**Activity**
Retype the entries below word for word, leaving none out.

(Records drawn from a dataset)
■ ■ ■

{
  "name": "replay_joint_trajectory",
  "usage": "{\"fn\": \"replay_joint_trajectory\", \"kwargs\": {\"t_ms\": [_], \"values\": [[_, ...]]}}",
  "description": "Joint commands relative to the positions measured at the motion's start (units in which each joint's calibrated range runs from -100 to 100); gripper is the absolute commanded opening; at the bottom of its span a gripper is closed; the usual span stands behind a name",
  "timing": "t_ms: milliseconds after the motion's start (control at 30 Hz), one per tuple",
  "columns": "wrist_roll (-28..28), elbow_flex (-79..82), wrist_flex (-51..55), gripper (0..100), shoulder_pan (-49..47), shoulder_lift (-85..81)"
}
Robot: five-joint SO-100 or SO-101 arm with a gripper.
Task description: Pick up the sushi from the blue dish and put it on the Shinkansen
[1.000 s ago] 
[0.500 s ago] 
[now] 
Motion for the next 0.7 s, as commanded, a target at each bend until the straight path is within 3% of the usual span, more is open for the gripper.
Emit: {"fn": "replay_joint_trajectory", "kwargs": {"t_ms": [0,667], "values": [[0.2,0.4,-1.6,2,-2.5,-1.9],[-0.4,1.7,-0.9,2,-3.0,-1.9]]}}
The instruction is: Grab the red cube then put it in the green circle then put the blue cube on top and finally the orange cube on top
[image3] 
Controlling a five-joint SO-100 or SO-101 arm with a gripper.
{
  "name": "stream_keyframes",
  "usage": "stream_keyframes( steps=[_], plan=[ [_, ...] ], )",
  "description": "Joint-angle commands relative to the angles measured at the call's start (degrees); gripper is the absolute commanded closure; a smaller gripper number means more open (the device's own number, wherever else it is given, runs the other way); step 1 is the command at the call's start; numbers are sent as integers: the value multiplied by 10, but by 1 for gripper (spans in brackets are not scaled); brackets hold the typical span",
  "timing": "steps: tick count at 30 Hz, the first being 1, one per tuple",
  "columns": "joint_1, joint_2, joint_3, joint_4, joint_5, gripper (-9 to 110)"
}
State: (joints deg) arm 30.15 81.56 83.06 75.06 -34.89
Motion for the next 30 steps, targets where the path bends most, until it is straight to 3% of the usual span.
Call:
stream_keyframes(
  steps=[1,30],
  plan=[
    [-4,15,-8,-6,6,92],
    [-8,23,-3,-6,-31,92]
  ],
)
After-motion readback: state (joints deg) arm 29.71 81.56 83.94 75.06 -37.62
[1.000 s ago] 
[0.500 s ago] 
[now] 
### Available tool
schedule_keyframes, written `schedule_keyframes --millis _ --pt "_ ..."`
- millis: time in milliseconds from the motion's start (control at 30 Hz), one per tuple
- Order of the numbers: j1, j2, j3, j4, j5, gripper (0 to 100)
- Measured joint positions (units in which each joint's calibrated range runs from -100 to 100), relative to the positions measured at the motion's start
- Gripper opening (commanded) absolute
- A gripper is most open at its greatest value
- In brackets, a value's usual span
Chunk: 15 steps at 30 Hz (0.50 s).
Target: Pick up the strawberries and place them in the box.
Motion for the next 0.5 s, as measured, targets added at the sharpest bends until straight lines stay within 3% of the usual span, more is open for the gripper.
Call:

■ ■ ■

**Written answer**
{
  "name": "replay_joint_trajectory",
  "usage": "{\"fn\": \"replay_joint_trajectory\", \"kwargs\": {\"t_ms\": [_], \"values\": [[_, ...]]}}",
  "description": "Joint commands relative to the positions measured at the motion's start (units in which each joint's calibrated range runs from -100 to 100); gripper is the absolute commanded opening; at the bottom of its span a gripper is closed; the usual span stands behind a name",
  "timing": "t_ms: milliseconds after the motion's start (control at 30 Hz), one per tuple",
  "columns": "wrist_roll (-28..28), elbow_flex (-79..82), wrist_flex (-51..55), gripper (0..100), shoulder_pan (-49..47), shoulder_lift (-85..81)"
}
Robot: five-joint SO-100 or SO-101 arm with a gripper.
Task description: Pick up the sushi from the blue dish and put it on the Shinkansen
[1.000 s ago] 
[0.500 s ago] 
[now] 
Motion for the next 0.7 s, as commanded, a target at each bend until the straight path is within 3% of the usual span, more is open for the gripper.
Emit: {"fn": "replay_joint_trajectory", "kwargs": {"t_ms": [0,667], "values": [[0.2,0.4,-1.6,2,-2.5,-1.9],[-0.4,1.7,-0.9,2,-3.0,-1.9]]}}
The instruction is: Grab the red cube then put it in the green circle then put the blue cube on top and finally the orange cube on top
[image3] 
Controlling a five-joint SO-100 or SO-101 arm with a gripper.
{
  "name": "stream_keyframes",
  "usage": "stream_keyframes( steps=[_], plan=[ [_, ...] ], )",
  "description": "Joint-angle commands relative to the angles measured at the call's start (degrees); gripper is the absolute commanded closure; a smaller gripper number means more open (the device's own number, wherever else it is given, runs the other way); step 1 is the command at the call's start; numbers are sent as integers: the value multiplied by 10, but by 1 for gripper (spans in brackets are not scaled); brackets hold the typical span",
  "timing": "steps: tick count at 30 Hz, the first being 1, one per tuple",
  "columns": "joint_1, joint_2, joint_3, joint_4, joint_5, gripper (-9 to 110)"
}
State: (joints deg) arm 30.15 81.56 83.06 75.06 -34.89
Motion for the next 30 steps, targets where the path bends most, until it is straight to 3% of the usual span.
Call:
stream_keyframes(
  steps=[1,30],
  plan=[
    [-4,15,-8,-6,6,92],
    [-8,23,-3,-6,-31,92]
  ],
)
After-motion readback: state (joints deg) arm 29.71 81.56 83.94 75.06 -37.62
[1.000 s ago] 
[0.500 s ago] 
[now] 
### Available tool
schedule_keyframes, written `schedule_keyframes --millis _ --pt "_ ..."`
- millis: time in milliseconds from the motion's start (control at 30 Hz), one per tuple
- Order of the numbers: j1, j2, j3, j4, j5, gripper (0 to 100)
- Measured joint positions (units in which each joint's calibrated range runs from -100 to 100), relative to the positions measured at the motion's start
- Gripper opening (commanded) absolute
- A gripper is most open at its greatest value
- In brackets, a value's usual span
Chunk: 15 steps at 30 Hz (0.50 s).
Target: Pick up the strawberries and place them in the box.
Motion for the next 0.5 s, as measured, targets added at the sharpest bends until straight lines stay within 3% of the usual span, more is open for the gripper.
Call:

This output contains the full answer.